Liver disease and itching are closely connected; in fact, itching is a tell-tale sign of liver disease when it involves a generalized itch across the whole body, known as pruritus. Itching can also be associated with kidney failure and other systemic diseases, but when people experience this symptom, yellowing of the skin and eyes, and abdominal tenderness, liver disease is the likely culprit. There are medications available to manage the problem so patients with liver disease will feel more comfortable.
The precise mechanism behind the connection is not well understood. In healthy individuals, the liver acts as a filter, removing toxins and irritants from the bloodstream so they can be eliminated. People with liver disease cannot filter the blood efficiently, and some researchers have suggested that irritants can build up in the blood and deposit in the skin. Another sign of liver disease is blood vessel irritation leading to spidering veins just under the skin, an indicator that the vessels are inflamed because of something in the blood.
It is also possible that liver disease and itching are associated as a result of neuropathy. Irritants in the blood can damage the nerves, causing them to send confused or mixed signals to the brain. The nerves may read neutral or nonexistent sensations as itching, in which case the patient's skin is totally normal, but it still feels itchy.
The more advanced the liver disease, the more severe the itching can become. The organ becomes increasingly unable to filter effectively, and the toxins in the blood cannot be eliminated by other organs. People with liver disease can seriously injure themselves scratching as they attempt to cope with the pruritus. Some may try wearing gloves at night so they don't scratch themselves in their sleep.

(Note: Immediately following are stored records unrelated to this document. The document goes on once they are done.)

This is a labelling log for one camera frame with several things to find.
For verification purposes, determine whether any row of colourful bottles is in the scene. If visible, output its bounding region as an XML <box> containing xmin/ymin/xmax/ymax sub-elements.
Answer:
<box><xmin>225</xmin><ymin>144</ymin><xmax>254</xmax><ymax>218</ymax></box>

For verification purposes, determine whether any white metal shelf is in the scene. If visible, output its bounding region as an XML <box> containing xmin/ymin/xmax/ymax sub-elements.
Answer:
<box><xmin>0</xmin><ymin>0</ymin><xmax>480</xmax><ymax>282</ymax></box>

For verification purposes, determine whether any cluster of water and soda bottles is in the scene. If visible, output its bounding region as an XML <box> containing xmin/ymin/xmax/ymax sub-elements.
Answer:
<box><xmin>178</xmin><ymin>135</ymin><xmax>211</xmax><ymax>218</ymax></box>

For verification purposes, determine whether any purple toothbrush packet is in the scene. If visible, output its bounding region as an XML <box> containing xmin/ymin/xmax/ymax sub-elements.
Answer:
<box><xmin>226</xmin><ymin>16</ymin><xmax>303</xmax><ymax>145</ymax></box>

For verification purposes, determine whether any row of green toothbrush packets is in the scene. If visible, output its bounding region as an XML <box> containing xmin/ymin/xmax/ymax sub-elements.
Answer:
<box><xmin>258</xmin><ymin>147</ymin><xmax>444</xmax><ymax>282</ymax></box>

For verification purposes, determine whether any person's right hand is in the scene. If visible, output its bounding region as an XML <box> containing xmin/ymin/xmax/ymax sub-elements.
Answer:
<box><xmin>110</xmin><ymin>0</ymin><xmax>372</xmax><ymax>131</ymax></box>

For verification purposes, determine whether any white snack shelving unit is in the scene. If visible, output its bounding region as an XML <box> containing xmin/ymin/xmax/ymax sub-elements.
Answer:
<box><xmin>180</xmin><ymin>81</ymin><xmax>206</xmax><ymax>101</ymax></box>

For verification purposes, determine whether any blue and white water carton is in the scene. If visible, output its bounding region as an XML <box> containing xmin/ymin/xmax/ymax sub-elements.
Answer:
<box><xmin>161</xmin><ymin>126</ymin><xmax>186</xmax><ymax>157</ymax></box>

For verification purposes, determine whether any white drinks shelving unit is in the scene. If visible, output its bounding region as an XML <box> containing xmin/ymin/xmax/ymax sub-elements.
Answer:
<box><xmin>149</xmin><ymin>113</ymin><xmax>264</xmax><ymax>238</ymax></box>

Several things can be done to help manage itchy skin caused by liver disease. Medications can blunt the sensation, topical applications can soothe irritated skin, and patients can also try meditation and guided imagery. If the underlying liver disease can be managed, this should make the symptoms less severe, making the patient feel more comfortable and reducing the risk of complications, like infections caused by incessant scratching. Patients should be alert to changes in skin color and texture, as these may indicate a decline in liver function.